Rice had initially decided to leave the bulk of his estate to create an orphanage but by 1887 changed his mind to create a university in Houston, to give back to the city that had made his fortune. The William M. Rice Institute for the Advancement of Literature, Science, and Art was chartered in 1891. Rice’s will made it clear that the institute would be endowed with the bulk of his $4 million estate (worth more than $117 million in 2017 dollars).

Rice’s second wife, Julia Baldwin, died in 1896 in a Wisconsin asylum. Several Houston lawyers tried to sort out her complicated estate. One of the lawyers working on the case, Albert T. Patrick, learned of Rice’s fortune and lack of heirs. Consumed by greed, he became obsessed over how to possess the money himself. Patrick attempted to trick him into changing his will, but an enraged Rice refused. While a handful of relatives would receive gifts, the university was the primary beneficiary. Nevertheless, Patrick arranged to meet with Rice a number of times in 1900.

On the night of Sept. 23, Rice died in his apartment. His butler, Charles Jones, sent a telegram the next day to one of Rice’s executors in Texas, James Baker, stating that Rice had died of old age under the care of a physician and the funeral was that day. Patrick claimed that a new will had made him primary beneficiary and attempted to cash a $25,000 check supposedly signed by Rice. The bank teller, however, noticed several errors, and the check was withheld. It quickly became clear that the check was forged.
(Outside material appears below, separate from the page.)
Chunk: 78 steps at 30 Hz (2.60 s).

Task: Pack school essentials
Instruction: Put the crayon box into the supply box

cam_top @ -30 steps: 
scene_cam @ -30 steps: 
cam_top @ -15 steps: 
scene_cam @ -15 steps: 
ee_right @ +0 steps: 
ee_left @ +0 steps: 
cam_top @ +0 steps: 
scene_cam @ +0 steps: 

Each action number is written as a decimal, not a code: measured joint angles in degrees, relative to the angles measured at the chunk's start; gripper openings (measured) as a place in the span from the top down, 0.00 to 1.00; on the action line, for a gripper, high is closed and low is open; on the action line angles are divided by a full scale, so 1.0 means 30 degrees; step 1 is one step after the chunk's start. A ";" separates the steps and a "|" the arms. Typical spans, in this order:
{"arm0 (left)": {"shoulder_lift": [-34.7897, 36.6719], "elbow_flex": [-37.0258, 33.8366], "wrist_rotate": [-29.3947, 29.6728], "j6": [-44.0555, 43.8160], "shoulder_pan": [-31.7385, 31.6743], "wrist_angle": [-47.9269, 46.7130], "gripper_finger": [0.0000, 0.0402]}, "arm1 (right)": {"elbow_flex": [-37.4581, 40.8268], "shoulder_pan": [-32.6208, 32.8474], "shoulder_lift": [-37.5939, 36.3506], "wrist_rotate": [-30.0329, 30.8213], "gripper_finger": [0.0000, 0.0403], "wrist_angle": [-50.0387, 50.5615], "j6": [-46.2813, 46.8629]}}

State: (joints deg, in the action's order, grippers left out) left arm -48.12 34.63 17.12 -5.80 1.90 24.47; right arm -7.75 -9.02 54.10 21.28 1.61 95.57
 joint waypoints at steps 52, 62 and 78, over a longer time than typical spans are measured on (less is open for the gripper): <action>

Police began investigating the matter, and the conspiracy fell apart within days. Jones turned state’s evidence and confessed that he and Patrick had conspired to kill Rice with chloroform to make it look like he had died in his sleep. Patrick had put together a forged will to make himself the heir to Rice’s fortune. The case of the butler, the crooked lawyer and the widower’s fortune rocked New York City. Patrick was found guilty and sentenced to death in 1901, but his sentence was later commuted. He was released from prison in 1912 before dying in Tulsa, Oklahoma, in 1940. Jones, the butler who really had done it, escaped imprisonment but could never escape his conscience. As the reputation of his employer’s namesake university grew, it gnawed on Jones. He committed suicide in Baytown in 1954.

Rice University opened in 1912. In 1930, trustees buried Rice’s ashes under a statue of him on the university campus.

Today, Rice University has more than 6,700 undergraduate and graduate students on a 300-acre campus in Houston. Dozens of fields of study are available for students. Professors and researchers spend more than $140 million each year conducting research and experiments at the cutting edge of science and technology. And, of course, the university also includes courses in criminology.